Le temps lui donna raison. Irina cessa de demander de l’argent, du moins pendant plusieurs mois. Sergueï et Valentina parvinrent enfin à organiser leurs vacances, et Maksim commença à leur rendre visite plus souvent, se rapprochant, à chaque fois, un peu plus de Valentina.
 

Un jour, il demanda :
« Pourquoi toi et papa n’avez-vous pas d’enfants ? »
« Tu aimerais un frère ou une sœur ? » sourit Valentina.
« Oui », répondit sérieusement Maksim. « Mais seulement si vous serez de bons parents. Pas comme maman. »

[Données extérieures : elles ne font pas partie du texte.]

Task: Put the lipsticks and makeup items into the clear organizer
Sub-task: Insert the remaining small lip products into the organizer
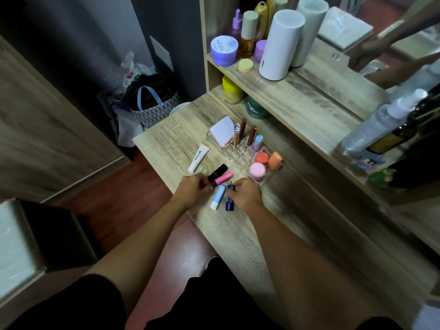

Valentina n’insista pas. Les enfants voient plus que ne le pensent les adultes. Et Maksim comprenait clairement la différence entre une maison où il était aimé et une maison où il était utilisé.
Ce soir-là, alors que Sergueï reconduisait son fils chez lui, Valentina resta à la fenêtre à regarder la soirée estivale. La vie est compliquée. Il n’y a pas de règles claires à suivre. Mais il existe des principes qui préservent la dignité humaine. L’un des plus importants : ne jamais se laisser manipuler, même au nom de l’amour.
La famille, ce n’est pas seulement des sentiments, c’est aussi de la responsabilité. Des limites. La capacité de dire « non » quand c’est nécessaire. Surtout lorsque c’est difficile.
Valentina sourit, se souvenant du visage d’Irina ce jour-là. La femme comprit qu’elle avait rencontré une adversaire digne. Pas une ennemie, une adversaire. Quelqu’un qui ne jouerait pas selon ses règles, mais qui ne se vengerait pas non plus. Quelqu’un qui défendrait sa famille calmement et méthodiquement.
 

Et ce fut la méthode la plus efficace.